The concept of microfinance has been widely applauded and implemented around the world, and is being seen as a panacea for many social ills rooted in poverty. This thesis examines microfinance as the most recent and extremely popular development tool in the international development sector that has believed in standardized solutions towards world poverty since a long time. In less than three and a half decades, microfinance has made its way across most continents with slight variation in models as per the local needs and milieu.
The argument of this thesis is that every country has a unique socio-economic-political-legal context, a unique culture, a dominant ideology, a set of values and governance structure; that poverty in the poor countries and poverty in the rich countries face completely different sets of challenges and threats. The need for financial services and the reasons to administer them may be starkly different in different contexts and therefore the same standard solution, in this case microfinance, may not work everywhere or may even backfire in some cases.

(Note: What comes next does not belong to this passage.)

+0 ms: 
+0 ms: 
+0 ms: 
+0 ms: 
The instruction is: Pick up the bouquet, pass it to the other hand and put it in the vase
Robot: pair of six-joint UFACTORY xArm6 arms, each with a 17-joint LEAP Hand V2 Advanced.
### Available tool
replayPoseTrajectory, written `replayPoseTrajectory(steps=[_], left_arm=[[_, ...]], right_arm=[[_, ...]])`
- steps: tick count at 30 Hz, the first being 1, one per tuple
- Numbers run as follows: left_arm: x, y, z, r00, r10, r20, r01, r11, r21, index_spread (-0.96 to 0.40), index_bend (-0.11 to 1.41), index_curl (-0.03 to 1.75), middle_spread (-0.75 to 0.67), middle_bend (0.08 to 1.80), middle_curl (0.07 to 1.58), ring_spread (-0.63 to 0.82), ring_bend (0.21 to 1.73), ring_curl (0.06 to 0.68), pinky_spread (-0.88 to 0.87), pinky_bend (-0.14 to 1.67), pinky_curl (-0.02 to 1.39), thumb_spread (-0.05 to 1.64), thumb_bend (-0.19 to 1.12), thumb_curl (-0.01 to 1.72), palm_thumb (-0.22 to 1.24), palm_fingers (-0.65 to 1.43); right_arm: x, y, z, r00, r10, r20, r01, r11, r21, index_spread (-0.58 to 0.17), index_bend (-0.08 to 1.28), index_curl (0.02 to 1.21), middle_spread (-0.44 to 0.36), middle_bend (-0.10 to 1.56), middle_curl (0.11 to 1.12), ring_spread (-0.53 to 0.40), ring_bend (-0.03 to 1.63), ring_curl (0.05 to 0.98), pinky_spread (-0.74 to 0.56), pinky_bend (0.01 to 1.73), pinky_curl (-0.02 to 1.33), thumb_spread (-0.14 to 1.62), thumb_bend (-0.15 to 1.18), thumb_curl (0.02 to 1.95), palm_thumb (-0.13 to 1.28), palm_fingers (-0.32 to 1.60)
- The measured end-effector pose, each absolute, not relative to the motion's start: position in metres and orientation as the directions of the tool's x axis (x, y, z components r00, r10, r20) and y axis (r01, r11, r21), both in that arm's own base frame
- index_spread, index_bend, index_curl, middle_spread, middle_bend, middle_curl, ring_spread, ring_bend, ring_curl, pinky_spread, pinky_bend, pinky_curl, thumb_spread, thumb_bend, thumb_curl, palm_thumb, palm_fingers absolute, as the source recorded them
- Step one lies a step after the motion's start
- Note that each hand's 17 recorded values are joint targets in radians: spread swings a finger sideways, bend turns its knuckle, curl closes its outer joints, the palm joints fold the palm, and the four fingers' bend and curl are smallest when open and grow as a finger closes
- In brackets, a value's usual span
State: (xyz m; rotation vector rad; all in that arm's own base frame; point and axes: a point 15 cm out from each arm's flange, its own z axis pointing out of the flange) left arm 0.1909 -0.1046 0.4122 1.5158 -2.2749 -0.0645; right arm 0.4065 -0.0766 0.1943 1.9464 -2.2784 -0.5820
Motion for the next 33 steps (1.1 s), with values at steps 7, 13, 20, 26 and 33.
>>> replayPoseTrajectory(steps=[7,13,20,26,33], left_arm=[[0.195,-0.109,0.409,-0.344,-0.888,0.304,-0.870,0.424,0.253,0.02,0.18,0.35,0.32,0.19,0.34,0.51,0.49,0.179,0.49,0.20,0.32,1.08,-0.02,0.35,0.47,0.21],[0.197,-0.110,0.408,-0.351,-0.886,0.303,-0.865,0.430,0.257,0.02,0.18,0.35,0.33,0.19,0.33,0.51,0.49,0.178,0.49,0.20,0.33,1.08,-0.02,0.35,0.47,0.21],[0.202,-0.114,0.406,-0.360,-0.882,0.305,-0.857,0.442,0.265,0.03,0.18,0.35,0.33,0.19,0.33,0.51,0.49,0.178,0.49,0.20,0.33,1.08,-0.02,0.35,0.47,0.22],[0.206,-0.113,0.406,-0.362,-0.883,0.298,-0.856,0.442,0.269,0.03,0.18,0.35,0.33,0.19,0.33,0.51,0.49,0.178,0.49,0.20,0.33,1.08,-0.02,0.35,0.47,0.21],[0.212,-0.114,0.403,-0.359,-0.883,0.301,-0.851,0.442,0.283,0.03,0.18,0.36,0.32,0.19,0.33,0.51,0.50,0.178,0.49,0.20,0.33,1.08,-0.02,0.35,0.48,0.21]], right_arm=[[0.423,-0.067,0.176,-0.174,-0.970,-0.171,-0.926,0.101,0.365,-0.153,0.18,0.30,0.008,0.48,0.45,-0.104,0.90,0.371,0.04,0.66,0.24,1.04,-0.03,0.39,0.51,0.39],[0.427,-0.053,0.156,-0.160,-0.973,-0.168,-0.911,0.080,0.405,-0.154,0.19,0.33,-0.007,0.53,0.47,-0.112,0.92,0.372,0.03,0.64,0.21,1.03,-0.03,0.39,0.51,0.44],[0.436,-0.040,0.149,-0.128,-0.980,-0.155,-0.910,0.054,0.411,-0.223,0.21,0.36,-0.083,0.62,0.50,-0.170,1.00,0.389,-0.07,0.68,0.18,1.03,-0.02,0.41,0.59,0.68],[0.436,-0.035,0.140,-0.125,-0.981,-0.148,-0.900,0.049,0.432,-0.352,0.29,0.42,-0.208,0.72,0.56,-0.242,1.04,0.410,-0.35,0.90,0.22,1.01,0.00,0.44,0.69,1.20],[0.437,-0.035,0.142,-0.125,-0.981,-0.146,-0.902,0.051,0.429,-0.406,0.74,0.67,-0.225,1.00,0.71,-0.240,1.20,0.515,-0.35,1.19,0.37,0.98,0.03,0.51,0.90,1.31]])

Using three case studies, secondary data, and meta-analysis approach this thesis explores, juxtaposes, compares and contrasts, the main differences in the practice of microfinance and microcredit in developed and developing countries such as India, Bangladesh and United States of America. Based on the arguments presented, this thesis concludes that microfinance is not a ‘one size fits all’ solution to worldwide underdevelopment and poverty; and measures that may work in certain developing countries, may not work the same way in developed countries owing to socio-economic-political-legal differences.